Check the appropriate box below if the Form 8-K filing is intended to
simultaneously satisfy the filing obligation of the registrant under any of
the
following provisions (see General Instruction A.2. below):

[_] Written communications pursuant to Rule 425 under the Securities Act
    (17 CFR 230.425)

[_] Soliciting material pursuant to Rule 14a-12 under the Exchange Act
    (17 CFR 240.14a-12)

[_] Pre-commencement communications pursuant to Rule 14d-2(b) under the
    Exchange Act (17 CFR 240.14d-2(b))

[_] Pre-commencement communications pursuant to Rule 13e-4(c) under the
    Exchange Act (17 CFR 240.13e-4(c))




                     INFORMATION TO BE INCLUDED IN REPORT

Item 5.02 Compensatory Arrangements of Certain Officers

   On February 21, 2008, the Company's Compensation Committee (the "Committee")
and Board of Directors (the "Board") of Micrel, Incorporated (the "Company")
approved a plan for the payment of contingent cash bonuses to certain U.S.
employees and employees of certain foreign subsidiaries (the "2008 Bonus Plan")
The Bonus Plan is effective beginning on January 1, 2008 and is intended to
remain effective for calendar year 2008, at the discretion of the Board based
on business conditions and Company performance.  The bonus amounts are
dependent on the Company's net income performance, as well as individualized
criteria such as achievement of specified goals for the department or divisions
of which the employee is a part, and, in certain instances, satisfactory
completion of special projects supervised by the Chief Executive Officer.

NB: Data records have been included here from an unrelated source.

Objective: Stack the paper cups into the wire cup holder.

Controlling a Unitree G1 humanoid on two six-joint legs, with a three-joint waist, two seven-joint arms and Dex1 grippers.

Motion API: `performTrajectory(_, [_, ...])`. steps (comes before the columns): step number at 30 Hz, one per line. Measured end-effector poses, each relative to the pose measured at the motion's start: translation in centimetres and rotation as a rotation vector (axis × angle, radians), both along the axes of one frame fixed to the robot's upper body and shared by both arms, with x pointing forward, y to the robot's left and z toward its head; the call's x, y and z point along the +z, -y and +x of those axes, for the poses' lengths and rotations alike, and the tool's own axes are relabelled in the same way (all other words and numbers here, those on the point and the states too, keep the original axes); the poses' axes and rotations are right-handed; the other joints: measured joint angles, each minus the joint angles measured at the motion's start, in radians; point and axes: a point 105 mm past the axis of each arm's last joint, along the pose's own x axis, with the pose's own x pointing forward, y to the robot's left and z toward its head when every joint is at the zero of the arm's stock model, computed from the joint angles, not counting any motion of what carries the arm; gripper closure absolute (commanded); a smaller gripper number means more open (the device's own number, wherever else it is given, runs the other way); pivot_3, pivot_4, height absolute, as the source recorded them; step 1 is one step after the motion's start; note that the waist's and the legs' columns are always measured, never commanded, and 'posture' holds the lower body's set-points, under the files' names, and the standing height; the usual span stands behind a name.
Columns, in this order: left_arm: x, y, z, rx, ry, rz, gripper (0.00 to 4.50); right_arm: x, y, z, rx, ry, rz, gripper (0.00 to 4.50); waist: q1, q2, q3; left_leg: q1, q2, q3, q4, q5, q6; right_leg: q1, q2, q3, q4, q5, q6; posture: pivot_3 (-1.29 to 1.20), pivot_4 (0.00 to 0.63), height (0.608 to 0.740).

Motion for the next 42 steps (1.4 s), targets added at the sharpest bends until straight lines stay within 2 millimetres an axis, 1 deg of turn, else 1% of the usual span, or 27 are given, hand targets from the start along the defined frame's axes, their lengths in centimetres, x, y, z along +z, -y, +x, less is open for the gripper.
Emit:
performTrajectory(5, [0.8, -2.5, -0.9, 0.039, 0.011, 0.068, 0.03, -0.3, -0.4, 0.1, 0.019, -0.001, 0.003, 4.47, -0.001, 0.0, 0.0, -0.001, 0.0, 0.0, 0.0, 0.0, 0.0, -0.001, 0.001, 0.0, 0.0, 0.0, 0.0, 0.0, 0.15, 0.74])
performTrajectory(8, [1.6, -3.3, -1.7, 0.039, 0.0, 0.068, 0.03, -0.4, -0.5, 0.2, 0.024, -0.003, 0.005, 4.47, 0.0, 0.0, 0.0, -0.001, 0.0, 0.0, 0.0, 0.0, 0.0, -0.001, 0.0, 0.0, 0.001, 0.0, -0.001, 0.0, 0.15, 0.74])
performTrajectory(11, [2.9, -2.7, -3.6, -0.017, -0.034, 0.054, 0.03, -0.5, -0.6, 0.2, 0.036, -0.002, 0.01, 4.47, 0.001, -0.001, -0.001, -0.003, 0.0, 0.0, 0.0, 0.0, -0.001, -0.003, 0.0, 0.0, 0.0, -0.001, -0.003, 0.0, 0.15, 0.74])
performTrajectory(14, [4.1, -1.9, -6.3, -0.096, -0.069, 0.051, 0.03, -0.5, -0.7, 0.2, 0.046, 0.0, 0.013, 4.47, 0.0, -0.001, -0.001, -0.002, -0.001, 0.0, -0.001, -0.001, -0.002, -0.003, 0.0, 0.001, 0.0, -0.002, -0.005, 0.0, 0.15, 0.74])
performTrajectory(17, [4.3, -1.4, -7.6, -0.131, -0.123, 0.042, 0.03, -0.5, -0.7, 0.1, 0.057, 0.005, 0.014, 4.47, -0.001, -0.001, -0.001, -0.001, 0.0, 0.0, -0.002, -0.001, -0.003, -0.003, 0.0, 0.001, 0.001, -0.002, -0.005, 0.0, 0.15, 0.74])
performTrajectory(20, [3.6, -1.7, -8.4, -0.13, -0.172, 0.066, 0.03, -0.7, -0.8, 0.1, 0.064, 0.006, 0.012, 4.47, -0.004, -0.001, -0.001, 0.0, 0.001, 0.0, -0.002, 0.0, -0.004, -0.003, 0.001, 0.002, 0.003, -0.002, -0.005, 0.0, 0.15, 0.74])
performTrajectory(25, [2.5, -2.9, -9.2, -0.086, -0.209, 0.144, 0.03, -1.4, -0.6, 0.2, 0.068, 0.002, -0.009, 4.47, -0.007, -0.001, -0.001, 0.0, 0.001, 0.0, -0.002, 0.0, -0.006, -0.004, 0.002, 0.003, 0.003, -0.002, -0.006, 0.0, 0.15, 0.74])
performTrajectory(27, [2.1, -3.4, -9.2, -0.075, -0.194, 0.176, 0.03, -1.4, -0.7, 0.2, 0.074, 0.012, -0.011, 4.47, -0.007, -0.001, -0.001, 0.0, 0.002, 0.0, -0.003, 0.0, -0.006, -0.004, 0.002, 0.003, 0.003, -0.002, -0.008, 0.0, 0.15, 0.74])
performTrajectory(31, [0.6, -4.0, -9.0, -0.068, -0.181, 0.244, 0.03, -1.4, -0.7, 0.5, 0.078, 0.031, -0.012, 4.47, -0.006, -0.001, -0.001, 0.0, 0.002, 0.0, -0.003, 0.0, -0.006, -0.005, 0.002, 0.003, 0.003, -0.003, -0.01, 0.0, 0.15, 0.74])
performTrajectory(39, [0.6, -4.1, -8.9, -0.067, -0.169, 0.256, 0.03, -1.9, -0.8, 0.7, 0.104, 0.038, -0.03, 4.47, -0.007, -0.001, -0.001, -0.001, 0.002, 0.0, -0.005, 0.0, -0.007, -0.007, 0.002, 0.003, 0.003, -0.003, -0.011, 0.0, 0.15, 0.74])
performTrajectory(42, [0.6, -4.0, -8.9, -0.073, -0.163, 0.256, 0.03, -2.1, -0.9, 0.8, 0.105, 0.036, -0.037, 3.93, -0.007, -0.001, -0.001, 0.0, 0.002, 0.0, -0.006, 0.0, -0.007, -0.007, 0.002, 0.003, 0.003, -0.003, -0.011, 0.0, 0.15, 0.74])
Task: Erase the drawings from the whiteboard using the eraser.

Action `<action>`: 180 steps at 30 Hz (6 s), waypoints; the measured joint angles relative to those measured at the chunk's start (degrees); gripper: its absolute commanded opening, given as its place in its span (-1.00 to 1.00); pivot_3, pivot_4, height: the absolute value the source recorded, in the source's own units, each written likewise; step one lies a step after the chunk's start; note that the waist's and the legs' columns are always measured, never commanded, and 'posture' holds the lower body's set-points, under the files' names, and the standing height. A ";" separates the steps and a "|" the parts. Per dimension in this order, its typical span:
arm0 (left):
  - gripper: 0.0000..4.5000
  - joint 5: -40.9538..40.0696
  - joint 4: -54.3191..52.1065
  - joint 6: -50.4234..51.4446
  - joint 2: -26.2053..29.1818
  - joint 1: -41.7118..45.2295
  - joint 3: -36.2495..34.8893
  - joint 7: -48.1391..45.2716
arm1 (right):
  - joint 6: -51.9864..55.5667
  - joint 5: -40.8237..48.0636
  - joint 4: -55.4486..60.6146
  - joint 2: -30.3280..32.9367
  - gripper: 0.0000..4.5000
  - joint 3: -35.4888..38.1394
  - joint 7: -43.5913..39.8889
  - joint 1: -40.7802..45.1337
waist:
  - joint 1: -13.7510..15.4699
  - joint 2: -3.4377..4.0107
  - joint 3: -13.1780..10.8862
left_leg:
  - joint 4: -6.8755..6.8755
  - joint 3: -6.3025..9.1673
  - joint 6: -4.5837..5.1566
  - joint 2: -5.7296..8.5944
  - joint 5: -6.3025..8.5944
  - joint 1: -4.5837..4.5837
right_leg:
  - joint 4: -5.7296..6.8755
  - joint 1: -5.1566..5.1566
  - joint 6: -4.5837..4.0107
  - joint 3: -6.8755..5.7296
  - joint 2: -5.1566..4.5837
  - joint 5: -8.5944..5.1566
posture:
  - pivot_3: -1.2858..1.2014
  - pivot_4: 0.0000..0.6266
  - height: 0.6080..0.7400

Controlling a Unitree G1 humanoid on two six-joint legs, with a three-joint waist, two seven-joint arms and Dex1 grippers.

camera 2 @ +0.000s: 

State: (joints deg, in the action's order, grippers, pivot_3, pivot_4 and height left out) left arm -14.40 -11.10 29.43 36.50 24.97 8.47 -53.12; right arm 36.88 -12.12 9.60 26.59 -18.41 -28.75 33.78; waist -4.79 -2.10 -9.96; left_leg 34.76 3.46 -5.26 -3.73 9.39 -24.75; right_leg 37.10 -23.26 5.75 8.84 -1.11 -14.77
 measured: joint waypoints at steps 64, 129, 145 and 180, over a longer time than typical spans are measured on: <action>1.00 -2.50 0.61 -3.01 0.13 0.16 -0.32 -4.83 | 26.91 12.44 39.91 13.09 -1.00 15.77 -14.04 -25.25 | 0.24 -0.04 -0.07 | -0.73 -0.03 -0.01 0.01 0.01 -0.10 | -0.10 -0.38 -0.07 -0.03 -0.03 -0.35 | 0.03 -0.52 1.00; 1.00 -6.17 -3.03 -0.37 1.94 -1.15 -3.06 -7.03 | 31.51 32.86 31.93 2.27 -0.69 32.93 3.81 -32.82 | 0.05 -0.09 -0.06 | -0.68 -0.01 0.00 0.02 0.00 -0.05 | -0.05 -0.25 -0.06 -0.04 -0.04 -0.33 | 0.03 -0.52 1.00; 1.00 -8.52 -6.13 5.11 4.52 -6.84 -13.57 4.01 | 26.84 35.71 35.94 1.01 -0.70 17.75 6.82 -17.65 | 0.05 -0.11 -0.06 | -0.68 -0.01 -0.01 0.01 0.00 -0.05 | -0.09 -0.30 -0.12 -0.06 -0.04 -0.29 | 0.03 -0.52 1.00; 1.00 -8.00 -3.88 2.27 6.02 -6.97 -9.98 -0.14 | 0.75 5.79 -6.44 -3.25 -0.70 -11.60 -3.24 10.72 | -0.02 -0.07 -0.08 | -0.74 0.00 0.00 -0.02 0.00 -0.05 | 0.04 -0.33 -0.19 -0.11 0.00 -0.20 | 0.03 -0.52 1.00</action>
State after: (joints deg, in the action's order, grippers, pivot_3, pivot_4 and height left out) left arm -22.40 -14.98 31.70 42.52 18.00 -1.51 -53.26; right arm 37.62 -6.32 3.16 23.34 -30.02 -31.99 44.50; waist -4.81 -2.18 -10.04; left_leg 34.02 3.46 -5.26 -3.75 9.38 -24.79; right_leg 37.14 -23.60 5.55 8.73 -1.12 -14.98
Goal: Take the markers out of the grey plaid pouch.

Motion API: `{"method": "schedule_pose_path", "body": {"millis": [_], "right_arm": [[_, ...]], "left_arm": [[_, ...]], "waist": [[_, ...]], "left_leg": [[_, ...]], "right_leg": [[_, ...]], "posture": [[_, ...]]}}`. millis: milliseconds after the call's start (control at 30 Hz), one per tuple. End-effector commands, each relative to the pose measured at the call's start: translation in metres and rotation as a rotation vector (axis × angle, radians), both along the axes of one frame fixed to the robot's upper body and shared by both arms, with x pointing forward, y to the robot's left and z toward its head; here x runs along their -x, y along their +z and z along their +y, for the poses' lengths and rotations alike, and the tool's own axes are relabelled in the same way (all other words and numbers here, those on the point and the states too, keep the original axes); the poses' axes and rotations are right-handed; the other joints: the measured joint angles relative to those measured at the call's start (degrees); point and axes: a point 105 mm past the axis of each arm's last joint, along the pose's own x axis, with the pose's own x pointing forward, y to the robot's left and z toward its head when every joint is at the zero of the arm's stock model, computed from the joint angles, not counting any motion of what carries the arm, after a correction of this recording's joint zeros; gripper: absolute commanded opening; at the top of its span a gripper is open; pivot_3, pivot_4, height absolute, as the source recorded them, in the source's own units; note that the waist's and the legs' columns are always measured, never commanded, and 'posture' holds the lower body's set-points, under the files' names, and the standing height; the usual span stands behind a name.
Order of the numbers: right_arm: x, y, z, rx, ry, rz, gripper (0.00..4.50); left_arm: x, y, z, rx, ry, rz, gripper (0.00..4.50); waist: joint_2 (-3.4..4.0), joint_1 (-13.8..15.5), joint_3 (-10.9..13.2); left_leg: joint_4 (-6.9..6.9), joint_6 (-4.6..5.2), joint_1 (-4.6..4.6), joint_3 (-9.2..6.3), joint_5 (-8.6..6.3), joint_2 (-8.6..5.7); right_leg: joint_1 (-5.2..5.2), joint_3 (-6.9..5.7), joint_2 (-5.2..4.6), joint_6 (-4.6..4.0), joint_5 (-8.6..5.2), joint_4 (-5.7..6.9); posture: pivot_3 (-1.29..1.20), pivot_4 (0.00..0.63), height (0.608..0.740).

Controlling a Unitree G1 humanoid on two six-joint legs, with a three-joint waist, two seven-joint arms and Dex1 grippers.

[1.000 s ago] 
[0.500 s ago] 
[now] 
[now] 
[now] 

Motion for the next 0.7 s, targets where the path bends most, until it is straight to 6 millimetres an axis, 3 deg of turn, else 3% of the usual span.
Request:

   Micrel's Chief Executive Officer ("CEO"), Chief Financial Officer ("CFO")
and the named executive officers other than the CEO and CFO, as well as other
vice presidents and certain other employees, are eligible to participate in the
2008 Bonus Plan.

   Specifically for calendar year 2008, the Committee and Board have
established payout targets for the 2008 Bonus Plan related to the Company's
achievement of specific pre-determined non-GAAP earnings per share goals.  The
Committee and Board have also approved the payout profile for the 2008
Executive, Discretionary Exempt and Profit Sharing pools available for bonus
payments. The payout profile provides for the respective bonus pools based on
the level of the Company's attainment of its earnings per share goals.  Bonus
payments out of each bonus pool are based on specific individual criteria, as
evaluated by the Committee and the Board.  The Board and Compensation Committee
reserve the right to modify goals, targets, amounts and criteria at any time.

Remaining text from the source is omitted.